Allow filtering based on severity, recent maintenance, or failure history.

Pros & Cons

🟢

Empowers engineers to narrow down issues quickly

🟢

Helps train AI by surfacing key variables

🟠

Requires upfront data model clarity

Equipment Severity

Recent Maintenance

Equipment Type

Equipment Failure

FINALIZED DESIGN OPTION - MVP

Surface highest-risk equipment fast

This landing page helps engineers quickly identify high-risk stores using a color-coded risk score (0–10), based on equipment count and anomaly volume. Key metrics like energy use and sensor anomalies support faster triage and resolution.

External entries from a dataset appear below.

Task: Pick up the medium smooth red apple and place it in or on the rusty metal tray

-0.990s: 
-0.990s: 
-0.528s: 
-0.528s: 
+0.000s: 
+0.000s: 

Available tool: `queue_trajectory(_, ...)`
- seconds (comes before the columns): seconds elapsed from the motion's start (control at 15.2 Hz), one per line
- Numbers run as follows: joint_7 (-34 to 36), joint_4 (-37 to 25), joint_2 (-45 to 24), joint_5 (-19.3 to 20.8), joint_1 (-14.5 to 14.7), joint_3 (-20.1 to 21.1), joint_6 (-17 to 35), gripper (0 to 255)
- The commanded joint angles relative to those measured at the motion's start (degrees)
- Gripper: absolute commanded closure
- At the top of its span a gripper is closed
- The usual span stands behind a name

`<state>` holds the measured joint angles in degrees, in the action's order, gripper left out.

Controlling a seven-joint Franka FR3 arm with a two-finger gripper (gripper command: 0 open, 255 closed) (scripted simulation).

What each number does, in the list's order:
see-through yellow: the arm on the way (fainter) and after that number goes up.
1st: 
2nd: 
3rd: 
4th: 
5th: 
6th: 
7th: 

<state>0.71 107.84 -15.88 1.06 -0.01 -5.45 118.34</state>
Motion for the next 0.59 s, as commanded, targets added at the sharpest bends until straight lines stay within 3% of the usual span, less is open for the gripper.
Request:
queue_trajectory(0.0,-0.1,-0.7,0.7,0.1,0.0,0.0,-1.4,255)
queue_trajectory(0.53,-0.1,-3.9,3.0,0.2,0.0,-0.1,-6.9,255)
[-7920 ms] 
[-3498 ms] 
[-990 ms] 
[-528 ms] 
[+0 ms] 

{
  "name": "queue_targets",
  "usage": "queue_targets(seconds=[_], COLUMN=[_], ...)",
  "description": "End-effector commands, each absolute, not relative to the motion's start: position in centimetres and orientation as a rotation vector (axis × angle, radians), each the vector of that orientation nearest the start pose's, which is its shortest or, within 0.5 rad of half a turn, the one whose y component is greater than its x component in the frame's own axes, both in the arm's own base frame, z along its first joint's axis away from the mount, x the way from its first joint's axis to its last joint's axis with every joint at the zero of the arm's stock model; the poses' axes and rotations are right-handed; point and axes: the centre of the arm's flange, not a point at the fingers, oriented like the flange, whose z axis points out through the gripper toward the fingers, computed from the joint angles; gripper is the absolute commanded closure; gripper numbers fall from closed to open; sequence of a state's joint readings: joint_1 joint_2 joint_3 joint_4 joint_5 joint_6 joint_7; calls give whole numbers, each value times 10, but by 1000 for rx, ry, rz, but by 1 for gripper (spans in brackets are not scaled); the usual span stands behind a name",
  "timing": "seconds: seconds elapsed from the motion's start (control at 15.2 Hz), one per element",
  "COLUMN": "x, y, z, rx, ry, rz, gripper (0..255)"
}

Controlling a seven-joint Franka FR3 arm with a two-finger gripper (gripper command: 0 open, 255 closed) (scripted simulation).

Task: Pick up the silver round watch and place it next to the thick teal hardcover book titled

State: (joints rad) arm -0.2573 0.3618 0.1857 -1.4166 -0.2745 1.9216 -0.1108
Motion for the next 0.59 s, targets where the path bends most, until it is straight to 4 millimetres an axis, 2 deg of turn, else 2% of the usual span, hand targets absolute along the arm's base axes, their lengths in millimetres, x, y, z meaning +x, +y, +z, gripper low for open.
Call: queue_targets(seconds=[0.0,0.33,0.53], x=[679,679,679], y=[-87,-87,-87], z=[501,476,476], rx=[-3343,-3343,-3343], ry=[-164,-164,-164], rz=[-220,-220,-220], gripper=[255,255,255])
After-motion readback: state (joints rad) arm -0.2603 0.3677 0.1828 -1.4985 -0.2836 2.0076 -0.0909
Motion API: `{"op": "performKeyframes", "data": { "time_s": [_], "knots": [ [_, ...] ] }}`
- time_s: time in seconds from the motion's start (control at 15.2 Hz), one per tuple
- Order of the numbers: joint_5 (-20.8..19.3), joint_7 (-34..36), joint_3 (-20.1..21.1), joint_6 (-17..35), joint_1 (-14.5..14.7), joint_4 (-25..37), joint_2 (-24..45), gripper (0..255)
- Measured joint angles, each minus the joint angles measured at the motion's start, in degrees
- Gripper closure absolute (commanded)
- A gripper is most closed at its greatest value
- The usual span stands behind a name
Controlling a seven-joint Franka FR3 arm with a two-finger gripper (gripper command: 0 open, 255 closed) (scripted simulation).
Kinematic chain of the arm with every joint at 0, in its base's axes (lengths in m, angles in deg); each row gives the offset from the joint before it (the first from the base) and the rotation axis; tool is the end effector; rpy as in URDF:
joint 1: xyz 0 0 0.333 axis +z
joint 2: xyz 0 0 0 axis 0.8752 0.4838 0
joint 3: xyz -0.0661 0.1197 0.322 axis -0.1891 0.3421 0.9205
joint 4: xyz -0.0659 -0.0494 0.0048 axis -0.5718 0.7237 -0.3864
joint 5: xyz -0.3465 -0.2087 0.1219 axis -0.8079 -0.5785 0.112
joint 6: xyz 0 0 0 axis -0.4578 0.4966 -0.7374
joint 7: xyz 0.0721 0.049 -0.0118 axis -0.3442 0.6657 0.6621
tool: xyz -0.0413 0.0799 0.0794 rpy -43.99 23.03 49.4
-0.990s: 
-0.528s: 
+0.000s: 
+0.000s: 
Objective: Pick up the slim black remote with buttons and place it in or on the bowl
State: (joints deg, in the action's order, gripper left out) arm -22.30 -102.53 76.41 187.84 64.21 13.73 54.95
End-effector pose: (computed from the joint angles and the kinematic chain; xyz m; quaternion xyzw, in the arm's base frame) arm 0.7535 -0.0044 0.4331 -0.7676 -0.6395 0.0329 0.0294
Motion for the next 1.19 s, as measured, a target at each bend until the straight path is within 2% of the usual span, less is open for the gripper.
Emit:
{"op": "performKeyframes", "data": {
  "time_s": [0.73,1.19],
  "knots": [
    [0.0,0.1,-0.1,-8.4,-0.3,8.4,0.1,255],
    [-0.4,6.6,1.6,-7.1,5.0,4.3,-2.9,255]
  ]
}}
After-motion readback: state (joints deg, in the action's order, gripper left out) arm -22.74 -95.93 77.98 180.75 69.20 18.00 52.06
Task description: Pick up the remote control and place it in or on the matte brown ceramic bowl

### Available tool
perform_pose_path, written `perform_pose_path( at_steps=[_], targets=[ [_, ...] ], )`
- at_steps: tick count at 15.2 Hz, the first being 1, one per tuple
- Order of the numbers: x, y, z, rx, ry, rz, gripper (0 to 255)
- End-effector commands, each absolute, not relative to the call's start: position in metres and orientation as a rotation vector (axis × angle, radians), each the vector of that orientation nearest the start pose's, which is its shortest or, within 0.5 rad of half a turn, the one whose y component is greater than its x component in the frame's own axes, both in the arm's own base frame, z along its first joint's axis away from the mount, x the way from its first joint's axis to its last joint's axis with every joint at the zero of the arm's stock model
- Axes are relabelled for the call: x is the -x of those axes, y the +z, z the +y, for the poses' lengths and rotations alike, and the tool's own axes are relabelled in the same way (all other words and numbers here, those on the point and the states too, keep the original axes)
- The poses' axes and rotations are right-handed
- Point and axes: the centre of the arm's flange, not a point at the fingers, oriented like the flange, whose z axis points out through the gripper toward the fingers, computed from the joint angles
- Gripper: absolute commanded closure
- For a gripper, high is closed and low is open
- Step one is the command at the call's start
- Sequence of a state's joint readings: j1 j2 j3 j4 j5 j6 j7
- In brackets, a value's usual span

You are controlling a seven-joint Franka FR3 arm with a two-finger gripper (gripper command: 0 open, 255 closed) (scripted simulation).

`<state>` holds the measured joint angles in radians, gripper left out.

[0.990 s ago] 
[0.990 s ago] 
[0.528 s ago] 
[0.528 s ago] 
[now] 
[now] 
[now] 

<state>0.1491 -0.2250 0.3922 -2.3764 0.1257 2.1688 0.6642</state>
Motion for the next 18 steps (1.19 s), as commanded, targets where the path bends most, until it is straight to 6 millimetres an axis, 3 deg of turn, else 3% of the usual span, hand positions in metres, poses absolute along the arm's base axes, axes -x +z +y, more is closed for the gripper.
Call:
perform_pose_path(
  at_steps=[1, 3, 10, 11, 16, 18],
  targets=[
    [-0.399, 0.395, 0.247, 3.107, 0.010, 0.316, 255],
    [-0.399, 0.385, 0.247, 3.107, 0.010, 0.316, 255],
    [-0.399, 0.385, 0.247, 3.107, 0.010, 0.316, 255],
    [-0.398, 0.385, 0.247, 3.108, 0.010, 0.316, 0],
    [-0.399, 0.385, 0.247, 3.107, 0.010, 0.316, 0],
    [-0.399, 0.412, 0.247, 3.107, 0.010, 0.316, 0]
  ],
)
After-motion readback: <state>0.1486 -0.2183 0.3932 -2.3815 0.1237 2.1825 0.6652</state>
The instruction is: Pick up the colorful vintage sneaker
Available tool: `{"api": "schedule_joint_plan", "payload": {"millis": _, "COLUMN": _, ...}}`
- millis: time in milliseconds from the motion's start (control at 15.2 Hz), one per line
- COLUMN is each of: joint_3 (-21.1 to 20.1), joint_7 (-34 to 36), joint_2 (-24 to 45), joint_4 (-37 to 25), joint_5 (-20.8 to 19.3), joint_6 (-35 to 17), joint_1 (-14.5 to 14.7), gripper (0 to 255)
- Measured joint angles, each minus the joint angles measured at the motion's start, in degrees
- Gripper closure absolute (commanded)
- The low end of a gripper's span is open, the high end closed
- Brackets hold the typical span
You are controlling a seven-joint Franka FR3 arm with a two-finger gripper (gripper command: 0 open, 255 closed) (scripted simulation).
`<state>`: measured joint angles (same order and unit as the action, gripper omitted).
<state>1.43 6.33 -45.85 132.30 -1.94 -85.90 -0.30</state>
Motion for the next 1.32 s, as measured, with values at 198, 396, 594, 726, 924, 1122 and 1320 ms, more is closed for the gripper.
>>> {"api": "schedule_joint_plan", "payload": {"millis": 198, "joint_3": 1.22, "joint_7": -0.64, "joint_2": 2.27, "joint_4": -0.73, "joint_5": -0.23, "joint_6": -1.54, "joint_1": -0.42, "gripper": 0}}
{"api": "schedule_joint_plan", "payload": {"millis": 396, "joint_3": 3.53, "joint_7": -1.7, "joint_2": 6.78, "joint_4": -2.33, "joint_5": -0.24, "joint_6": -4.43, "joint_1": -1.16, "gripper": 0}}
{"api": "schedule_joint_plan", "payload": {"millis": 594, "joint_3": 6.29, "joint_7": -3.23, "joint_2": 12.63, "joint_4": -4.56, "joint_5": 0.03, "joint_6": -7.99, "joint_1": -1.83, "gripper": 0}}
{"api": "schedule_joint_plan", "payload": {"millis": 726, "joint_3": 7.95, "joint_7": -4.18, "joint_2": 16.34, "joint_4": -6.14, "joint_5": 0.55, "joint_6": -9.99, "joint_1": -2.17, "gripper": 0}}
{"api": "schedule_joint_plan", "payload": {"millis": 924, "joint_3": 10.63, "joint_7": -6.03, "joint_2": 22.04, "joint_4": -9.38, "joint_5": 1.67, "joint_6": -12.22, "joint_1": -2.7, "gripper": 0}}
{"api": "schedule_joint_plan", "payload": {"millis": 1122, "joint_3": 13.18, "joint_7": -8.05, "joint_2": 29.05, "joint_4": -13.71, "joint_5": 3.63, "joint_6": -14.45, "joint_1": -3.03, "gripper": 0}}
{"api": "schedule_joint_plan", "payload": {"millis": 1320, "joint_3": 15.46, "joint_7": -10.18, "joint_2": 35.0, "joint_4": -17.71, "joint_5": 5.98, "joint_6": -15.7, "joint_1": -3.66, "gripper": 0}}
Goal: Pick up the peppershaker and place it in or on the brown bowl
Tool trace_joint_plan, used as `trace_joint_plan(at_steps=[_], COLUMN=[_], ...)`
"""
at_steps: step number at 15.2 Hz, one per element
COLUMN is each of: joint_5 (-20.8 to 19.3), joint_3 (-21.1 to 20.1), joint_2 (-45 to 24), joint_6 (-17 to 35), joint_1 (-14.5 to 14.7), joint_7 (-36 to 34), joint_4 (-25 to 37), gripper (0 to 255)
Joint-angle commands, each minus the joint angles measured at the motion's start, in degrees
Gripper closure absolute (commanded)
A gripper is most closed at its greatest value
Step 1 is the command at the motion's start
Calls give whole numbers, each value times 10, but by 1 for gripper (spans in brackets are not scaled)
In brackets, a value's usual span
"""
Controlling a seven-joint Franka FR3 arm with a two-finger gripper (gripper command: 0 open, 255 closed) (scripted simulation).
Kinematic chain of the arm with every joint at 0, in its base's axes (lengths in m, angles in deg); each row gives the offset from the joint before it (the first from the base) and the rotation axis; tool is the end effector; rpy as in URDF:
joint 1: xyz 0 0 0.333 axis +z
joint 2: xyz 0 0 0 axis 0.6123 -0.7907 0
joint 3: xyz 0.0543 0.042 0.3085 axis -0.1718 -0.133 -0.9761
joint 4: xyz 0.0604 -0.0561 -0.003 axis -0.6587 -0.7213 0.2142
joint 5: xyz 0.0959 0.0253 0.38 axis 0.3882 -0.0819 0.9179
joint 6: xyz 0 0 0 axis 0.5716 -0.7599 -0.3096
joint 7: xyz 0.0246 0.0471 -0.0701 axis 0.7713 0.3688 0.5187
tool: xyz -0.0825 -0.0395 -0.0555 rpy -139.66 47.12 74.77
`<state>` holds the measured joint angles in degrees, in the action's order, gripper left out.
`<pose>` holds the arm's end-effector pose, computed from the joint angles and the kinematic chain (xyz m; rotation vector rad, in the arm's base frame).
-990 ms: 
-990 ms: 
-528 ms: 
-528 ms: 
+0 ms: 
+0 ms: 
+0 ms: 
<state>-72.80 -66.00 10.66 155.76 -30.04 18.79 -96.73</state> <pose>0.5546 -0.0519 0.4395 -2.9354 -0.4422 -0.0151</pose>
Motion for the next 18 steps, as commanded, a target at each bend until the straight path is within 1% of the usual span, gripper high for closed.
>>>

FINALIZED DESIGN OPTION - MVP

Spot trends, find root causes

View top-risk equipment and explore root causes by adding settings or measurements.

USER RESEARCH & VALIDATION

Who we talked to and why it mattered

I facilitated research with 6 maintenance engineers to understand their demographics, pain points, and experience with the first version.

CANNOT ANALYZE ANOMALIES

Users didn’t understand how risk scores worked and wanted control to explore trends and plot anomalies.

USERS EXPECTED ZOOMABLE GRAPHS

Users wanted interactive graphs that allowed zooming in and out to inspect anomalies more closely.

WANTS DIAGNOSTIC HISTORY

Engineers needed access to past issues to compare current anomalies and learn from previous resolutions.

VERSION 2

Vision: Easy Analysis

Based on the research, we set our vision to improve the analysis experience for our users so that they could diagnose and complete more cases.

FINAL DESIGNS

Based on User Research

With engineering and product teams, aligning on what was feasible within existing resource constraints. We scoped the work across near-term, mid-term, and long-term priorities, and implemented the MVP accordingly.

To Summarize

EMPATHY MAPPING

User Needs

Identified key investigation gaps for maintenance engineers through interviews and usability testing.

PRIMARY USER

Maintenance Engineers

Focused on resolving equipment anomalies across refrigeration and display case systems.

DESIGN GOAL

Improve Investigation Speed

Built tools to help engineers detect, review, and resolve anomalies faster and with less manual effort.

MEASURE SUCCESS

Product Value

Boosted resolution rates from 10 to 30 anomaly cases/day, delivering a 3× improvement post-launch.